To be fair, I don't think we can name a single city in the world where crime does not exist. So when people are shocked that something happens in Dubai, it just boils down to them being terribly naive.


----------



## Elphaba (Jan 24, 2008)

Dubai is still safer than most other cities, but the authorities are now allowing (some) crimes here to be reported in the local press, whereas in the past many were hushed up.

As Jynx says, everyone should exercise some caution everywhere, but there is no need to be alarmed.
-


----------



## sdh080 (Jan 20, 2010)

Andy Capp said:


> You're paranoid.
> 
> It's safer here than in th UK...


I'm with that man, I feel safer here than pretty much anywhere else.


----------



## Brad33 (Mar 31, 2010)

I will second that, I have never felt worried going anywhere alone in Dubai.


----------



## Andy Capp (Oct 5, 2008)

Jynxgirl said:


> This place is far from the safe place it is touted as but its far from the worse.
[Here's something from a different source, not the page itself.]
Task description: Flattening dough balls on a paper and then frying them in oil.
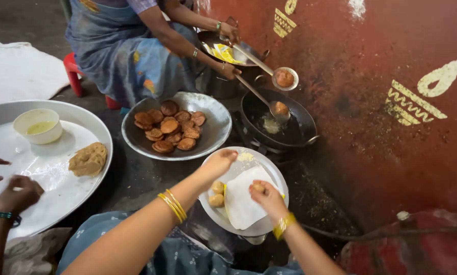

Be careful where you go, attend out in pairs as much as possible, when getting into a taxi, text the taxi number to a friend and make sure you let him know you have done so, do not go home with strangers, and dont get involved with the wrong people. It really isnt that different from any other large city you live in. UAE doesnt like to have the 'dirt' published so the outside world doesnt see the real crime statistics. Be cautious just as you would anywhere.


Bit over the top there Jynxy....


----------



## Jynxgirl (Nov 27, 2009)

Andy Capp said:


> Bit over the top there Jynxy....


We used to be such great pals...


----------



## stewart (Jun 21, 2009)

mamy babes said:


> Hello there,
> I dont understand whats happening to dubai, everyday in the news you must atleast find 2 to 3 stories on murder, rape, suicide, prostitution, human traficking and many other criminal cases!!
> 
> Try reading Australian papers, if you did you would never eva go there.......


----------



## MagillaG (Jun 22, 2010)

I agree


----------